Why do we need SeaWorld? I couldn't possibly count the reasons.If SeaWorld Can't Refresh?
If San Diego were to hold SeaWorld back from pursuing its plans to refresh and enhance the theme park, the effects would be devastating.
To begin with, there would be a devastating business impact. SeaWorld wouldn't be able to attract repeat visitors. People don't come back for the same thing year after year; they go perhaps every three to five years. SeaWorld wouldn't be able to compete with newer attractions like the California Adventure in Anaheim. Attendance would decline, perhaps slowly, but inevitably.
If attendance declined, revenues to the city, county and other governmental entities would decline. Transient occupancy tax revenues would decline, forcing the city to look elsewhere for capital improvement funds. Can you say, "higher taxes?"
We would restrict SeaWorld's ability to succeed, cutting off our nose to spite our face. Before Anheuser-Busch bought SeaWorld, we saw what happens when a park goes into decline. Even more dramatically, SeaWorld of Ohio was forced to close because of restrictions that hampered its ability to compete.
Do we really want to risk having SeaWorld go into a downward spiral and possibly even close? Would environmentalists really rather see an abandoned site on a poorly maintained bay than to allow SeaWorld to continue to be SeaWorld?If Not SeaWorld, Then What?
If we don't have SeaWorld , admittedly a worst-case scenario , what would we have?
There are those who think we would have a pure Mission Bay Park as originally intended. Well, that wasn't what was intended. The city meant for a portion of the park to be commercially developed to provide the revenues to support maintaining the rest of the bay as a park.

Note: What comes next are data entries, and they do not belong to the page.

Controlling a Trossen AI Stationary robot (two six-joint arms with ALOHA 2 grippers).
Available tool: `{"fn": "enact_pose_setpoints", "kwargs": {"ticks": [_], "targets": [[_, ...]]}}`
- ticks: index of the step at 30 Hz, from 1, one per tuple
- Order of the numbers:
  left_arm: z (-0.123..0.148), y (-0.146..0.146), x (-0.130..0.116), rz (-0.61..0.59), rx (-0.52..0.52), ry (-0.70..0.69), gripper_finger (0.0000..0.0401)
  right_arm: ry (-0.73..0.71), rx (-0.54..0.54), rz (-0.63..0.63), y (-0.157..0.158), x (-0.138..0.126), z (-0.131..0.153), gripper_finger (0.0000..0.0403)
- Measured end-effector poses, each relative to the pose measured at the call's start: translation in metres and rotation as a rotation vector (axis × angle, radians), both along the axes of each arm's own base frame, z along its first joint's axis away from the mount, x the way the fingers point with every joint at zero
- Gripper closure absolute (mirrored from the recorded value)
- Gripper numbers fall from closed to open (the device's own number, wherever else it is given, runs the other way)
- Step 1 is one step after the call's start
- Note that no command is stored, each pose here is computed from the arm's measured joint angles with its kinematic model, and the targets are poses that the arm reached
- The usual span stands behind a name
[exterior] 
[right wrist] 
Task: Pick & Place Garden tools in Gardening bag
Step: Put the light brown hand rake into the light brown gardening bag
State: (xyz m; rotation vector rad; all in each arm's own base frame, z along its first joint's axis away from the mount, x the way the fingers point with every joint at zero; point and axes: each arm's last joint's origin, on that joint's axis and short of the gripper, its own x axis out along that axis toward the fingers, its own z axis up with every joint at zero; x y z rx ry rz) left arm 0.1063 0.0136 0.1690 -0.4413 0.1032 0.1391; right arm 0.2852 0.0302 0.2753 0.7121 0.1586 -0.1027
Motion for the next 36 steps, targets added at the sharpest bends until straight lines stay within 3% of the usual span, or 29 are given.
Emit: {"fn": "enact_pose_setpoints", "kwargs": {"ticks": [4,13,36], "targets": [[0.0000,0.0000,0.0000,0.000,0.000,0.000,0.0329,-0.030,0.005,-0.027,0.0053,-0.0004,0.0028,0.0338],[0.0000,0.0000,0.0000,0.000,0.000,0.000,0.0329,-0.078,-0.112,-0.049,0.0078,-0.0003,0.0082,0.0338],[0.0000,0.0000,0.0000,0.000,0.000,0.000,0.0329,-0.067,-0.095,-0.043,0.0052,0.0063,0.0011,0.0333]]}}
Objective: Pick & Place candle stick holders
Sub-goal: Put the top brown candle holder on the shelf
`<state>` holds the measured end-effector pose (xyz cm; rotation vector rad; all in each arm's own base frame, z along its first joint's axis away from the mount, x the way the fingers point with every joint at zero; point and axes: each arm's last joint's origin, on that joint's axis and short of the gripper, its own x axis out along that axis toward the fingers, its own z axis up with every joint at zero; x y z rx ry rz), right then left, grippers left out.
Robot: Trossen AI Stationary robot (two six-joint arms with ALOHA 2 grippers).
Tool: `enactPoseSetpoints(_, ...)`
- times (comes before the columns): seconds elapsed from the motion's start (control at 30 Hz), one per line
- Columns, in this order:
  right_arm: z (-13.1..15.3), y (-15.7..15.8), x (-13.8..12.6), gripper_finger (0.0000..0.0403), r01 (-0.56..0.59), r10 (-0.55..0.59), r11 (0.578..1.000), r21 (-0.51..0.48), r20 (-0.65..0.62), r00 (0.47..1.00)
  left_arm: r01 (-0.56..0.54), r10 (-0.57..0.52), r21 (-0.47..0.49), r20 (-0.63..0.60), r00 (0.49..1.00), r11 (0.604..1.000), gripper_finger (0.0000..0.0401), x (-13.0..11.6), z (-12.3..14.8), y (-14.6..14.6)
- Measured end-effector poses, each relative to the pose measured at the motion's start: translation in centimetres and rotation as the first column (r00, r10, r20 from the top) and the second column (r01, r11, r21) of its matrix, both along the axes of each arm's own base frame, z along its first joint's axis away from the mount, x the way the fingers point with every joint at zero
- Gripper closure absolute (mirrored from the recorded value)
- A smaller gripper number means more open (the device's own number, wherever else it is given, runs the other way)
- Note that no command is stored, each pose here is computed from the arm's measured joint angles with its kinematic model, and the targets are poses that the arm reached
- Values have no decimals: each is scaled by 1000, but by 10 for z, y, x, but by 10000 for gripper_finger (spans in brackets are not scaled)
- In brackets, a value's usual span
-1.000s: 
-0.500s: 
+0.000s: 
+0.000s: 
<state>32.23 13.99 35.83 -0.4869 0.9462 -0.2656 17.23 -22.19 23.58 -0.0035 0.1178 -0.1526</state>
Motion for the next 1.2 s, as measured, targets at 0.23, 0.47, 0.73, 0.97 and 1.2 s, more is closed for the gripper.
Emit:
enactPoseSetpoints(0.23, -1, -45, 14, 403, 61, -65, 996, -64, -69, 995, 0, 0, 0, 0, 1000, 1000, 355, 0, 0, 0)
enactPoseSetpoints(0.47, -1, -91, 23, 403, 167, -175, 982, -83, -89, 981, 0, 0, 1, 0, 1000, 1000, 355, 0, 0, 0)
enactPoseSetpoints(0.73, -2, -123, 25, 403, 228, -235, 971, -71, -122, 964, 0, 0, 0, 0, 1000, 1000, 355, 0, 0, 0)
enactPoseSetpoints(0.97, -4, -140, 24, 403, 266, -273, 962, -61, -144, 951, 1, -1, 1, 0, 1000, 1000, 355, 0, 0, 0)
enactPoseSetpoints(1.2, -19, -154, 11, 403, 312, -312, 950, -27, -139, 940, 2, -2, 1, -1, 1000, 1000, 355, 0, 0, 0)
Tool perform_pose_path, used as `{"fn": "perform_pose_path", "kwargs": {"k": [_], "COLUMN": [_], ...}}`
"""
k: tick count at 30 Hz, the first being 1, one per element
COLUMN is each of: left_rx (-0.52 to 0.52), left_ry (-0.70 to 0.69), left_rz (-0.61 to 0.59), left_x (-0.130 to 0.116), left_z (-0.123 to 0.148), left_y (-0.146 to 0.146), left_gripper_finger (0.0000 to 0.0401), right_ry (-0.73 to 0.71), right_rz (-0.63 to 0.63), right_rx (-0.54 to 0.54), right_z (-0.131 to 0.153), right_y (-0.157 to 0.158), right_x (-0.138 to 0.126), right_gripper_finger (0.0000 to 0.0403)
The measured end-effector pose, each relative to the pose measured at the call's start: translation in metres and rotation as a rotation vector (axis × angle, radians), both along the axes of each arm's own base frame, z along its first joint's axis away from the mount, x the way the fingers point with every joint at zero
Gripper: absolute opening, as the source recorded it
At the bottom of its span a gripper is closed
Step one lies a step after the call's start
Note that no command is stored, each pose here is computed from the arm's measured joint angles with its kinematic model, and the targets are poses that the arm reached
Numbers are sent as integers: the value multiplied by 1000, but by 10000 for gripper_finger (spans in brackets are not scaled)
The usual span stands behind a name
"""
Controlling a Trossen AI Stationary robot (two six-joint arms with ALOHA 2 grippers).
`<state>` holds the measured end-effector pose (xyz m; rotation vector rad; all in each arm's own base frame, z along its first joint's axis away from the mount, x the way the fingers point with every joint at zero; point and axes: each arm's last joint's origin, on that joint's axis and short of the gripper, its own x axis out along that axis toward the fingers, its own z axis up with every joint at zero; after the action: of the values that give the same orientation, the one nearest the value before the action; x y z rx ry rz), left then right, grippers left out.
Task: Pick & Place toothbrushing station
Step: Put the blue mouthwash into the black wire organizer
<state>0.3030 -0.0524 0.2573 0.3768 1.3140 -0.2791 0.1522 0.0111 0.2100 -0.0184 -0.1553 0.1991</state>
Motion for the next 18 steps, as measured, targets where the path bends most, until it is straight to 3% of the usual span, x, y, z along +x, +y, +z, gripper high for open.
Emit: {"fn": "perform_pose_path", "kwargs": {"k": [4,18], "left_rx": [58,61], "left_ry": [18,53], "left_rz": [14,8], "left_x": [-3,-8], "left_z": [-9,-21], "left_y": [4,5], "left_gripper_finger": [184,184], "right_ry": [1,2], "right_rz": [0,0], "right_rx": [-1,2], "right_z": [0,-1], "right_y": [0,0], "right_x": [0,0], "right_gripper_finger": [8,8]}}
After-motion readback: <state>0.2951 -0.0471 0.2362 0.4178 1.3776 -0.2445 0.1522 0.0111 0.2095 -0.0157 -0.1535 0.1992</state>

Without those revenues, maintenance and improvements would be deferred. The park would get worse, not better. There would be no funds to support treatment of runoff or other water treatment solutions. Grounds would not be as well kept up and the park would get seedy.
Or we might see what Ohio saw , acquisition of the theme park by Six Flags. Personally, I would much prefer to have SeaWorld here, a marine-theme park with an emphasis on the environment and education.
Who wouldn't, knowing what the alternatives are?
SeaWorld must be allowed to proceed with its master plan update and the projects contained in that update. I urge the City Council and residents of San Diego to support our SeaWorld.
Reinders is president and CEO of the San Diego Convention & Visitors Bureau.